I let it run for a few minutes - there were 23 api only events not seen on the stream-js api

2022-05-16T04:01:14.786Z 0 stream only 23 api only 32 both
steddyman commented 2 years ago

Seeing the same issue with other collections too. Do the devs have an update on this please?

ZiHengLee commented 2 years ago

I have tested the stream with some collections. Unfortunately, a lot of events are missing. In my test ~60% less listing events are streamed compared to os activity dashboard of the collection

have u soveld this issue?i encountered the same problem

wei-dai commented 2 years ago

same issue using python, the list events is missing a lot, any updates?

rjbks commented 2 years ago

@rohfle Thanks for that example. Maybe I'm missing something here but isn't this example very dependent on sample time? What if events are disseminated at different times for REST and WS APIs? So event A gets published at 12:00 EST on the REST API but 2 minutes later on the WS API, making them essentially the same but staggered so any comparison from a fixed point in time will look like they're missing events.

QuitCrypto commented 2 years ago

In my experience, events were either simultaneously published to both, or they never came through on the steam API at all. My stream ran for hours, so I do not think that it was simply a delay.

Very easily reproducible by running a stream for a collection over X time and logging all events, then comparing the log to recent listings on the collection's page. You should see the discrepencies.

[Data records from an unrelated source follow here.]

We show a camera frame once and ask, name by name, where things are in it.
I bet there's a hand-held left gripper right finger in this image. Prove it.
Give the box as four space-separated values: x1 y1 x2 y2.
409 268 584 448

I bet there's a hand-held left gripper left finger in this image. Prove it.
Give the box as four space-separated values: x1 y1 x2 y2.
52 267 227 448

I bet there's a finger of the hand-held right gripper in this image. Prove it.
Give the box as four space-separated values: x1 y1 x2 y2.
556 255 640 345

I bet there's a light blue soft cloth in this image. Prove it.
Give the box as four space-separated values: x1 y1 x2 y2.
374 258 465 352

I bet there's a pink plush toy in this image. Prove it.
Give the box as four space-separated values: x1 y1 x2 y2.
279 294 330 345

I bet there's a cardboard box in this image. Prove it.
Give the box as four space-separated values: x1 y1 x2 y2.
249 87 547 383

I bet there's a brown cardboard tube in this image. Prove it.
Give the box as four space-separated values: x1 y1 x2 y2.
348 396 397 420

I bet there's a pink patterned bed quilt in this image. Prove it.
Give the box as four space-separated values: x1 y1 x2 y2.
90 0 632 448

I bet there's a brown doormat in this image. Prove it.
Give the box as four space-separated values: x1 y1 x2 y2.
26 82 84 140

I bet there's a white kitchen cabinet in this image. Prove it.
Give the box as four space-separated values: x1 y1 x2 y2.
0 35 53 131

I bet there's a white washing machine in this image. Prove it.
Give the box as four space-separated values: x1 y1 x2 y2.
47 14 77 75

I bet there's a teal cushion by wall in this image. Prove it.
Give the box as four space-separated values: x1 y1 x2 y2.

rohfle commented 2 years ago

@rohfle Thanks for that example. Maybe I'm missing something here but isn't this example very dependent on sample time? What if events are disseminated at different times for REST and WS APIs? So event A gets published at 12:00 EST on the REST API but 2 minutes later on the WS API, making them essentially the same but staggered so any comparison from a fixed point in time will look like they're missing events.

Thanks for getting back to me. Its a good question.

Firstly, the REST API is supposed to be slower than the WS API. If the WS API is lagging the REST API by two minutes something is terribly wrong, and people will just poll the server instead.

The example keeps track of events that it hasnt seen on both APIs, and matches them even if the event comes through one API at a much later date. When an event occurs, the time is recorded in event_timestamp. This timestamp is consistent (after dropping the +00:00 timezone) across the REST API and Stream API and its value is not affected by delays in transmission or processing. We can compare these anytime we want - same event_timestamp, same event.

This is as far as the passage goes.